▸ Task requirements
Your answer should hold exactly the lines from the one with "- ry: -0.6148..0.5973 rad" through the final line of the data below, reproduced as written.

▸ Information provided
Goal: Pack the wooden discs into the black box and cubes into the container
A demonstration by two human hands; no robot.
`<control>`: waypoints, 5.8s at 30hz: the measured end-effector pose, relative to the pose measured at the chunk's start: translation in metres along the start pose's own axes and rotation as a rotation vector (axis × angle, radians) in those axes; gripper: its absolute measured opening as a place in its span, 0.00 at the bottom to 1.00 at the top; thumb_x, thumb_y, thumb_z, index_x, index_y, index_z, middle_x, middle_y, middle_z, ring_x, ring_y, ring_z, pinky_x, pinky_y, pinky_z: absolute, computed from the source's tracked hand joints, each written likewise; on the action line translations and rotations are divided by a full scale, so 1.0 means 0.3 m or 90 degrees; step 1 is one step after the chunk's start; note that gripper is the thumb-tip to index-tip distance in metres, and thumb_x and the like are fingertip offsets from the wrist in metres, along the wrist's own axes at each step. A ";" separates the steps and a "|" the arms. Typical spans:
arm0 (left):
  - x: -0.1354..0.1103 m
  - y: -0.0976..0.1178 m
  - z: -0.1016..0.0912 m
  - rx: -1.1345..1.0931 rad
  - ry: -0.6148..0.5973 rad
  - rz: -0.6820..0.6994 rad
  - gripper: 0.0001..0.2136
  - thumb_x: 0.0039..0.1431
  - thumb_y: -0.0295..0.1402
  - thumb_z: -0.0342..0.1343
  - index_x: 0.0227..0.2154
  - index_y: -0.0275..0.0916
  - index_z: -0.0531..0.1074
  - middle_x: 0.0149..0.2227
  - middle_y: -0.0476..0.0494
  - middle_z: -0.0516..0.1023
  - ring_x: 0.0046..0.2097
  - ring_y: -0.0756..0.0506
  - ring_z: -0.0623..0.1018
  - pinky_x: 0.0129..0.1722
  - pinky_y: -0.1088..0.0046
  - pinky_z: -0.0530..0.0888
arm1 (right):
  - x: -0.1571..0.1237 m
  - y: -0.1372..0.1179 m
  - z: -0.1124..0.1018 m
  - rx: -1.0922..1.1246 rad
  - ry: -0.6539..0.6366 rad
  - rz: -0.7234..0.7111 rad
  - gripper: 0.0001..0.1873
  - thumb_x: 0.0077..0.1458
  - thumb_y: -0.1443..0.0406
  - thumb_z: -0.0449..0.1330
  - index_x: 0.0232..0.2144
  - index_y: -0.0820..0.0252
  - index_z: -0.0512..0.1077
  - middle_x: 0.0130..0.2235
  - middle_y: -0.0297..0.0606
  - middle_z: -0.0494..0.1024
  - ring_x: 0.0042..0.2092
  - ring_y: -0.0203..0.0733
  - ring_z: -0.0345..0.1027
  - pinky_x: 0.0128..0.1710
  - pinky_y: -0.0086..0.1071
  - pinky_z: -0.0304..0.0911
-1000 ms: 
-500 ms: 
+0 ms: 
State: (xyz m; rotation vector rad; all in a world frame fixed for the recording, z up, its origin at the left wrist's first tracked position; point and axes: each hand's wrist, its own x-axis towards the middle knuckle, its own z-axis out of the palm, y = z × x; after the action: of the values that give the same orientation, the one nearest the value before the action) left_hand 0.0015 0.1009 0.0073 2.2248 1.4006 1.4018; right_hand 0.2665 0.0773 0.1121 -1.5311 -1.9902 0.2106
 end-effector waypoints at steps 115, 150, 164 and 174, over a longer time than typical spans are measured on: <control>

▸ Response below
  - ry: -0.6148..0.5973 rad
  - rz: -0.6820..0.6994 rad
  - gripper: 0.0001..0.2136
  - thumb_x: 0.0039..0.1431
  - thumb_y: -0.0295..0.1402
  - thumb_z: -0.0342..0.1343
  - index_x: 0.0227..0.2154
  - index_y: -0.0275..0.0916
  - index_z: -0.0531..0.1074
  - middle_x: 0.0149..0.2227
  - middle_y: -0.0476..0.0494
  - middle_z: -0.0516..0.1023
  - ring_x: 0.0046..0.2097
  - ring_y: -0.0756..0.0506
  - ring_z: -0.0623..0.1018
  - pinky_x: 0.0129..0.1722
  - pinky_y: -0.1088..0.0046
  - pinky_z: -0.0530..0.0888
arm1 (right):
  - x: -0.1571..0.1237 m
  - y: -0.1372..0.1179 m
  - z: -0.1124..0.1018 m
  - rx: -1.0922..1.1246 rad
  - ry: -0.6539..0.6366 rad
  - rz: -0.7234..0.7111 rad
  - gripper: 0.0001..0.1873
  - thumb_x: 0.0077..0.1458
  - thumb_y: -0.1443..0.0406
  - thumb_z: -0.0449..0.1330
  - index_x: 0.0232..0.2144
  - index_y: -0.0820..0.0252
  - index_z: -0.0512..0.1077
  - middle_x: 0.0130..0.2235
  - middle_y: -0.0297..0.0606
  - middle_z: -0.0494..0.1024
  - ring_x: 0.0042..0.2092
  - ring_y: -0.0203..0.0733
  - ring_z: -0.0345..0.1027
  - pinky_x: 0.0128..0.1710
  - pinky_y: -0.0086..0.1071
  - pinky_z: -0.0304..0.0911
-1000 ms: 
-500 ms: 
+0 ms: 
State: (xyz m; rotation vector rad; all in a world frame fixed for the recording, z up, its origin at the left wrist's first tracked position; point and axes: each hand's wrist, its own x-axis towards the middle knuckle, its own z-axis out of the palm, y = z × x; after the action: of the values that give the same orientation, the one nearest the value before the action) left_hand 0.0015 0.1009 0.0073 2.2248 1.4006 1.4018; right_hand 0.2665 0.0773 0.1121 -1.5311 -1.9902 0.2106
 end-effector waypoints at steps 115, 150, 164 and 174, over a longer time than typical spans are measured on: <control>

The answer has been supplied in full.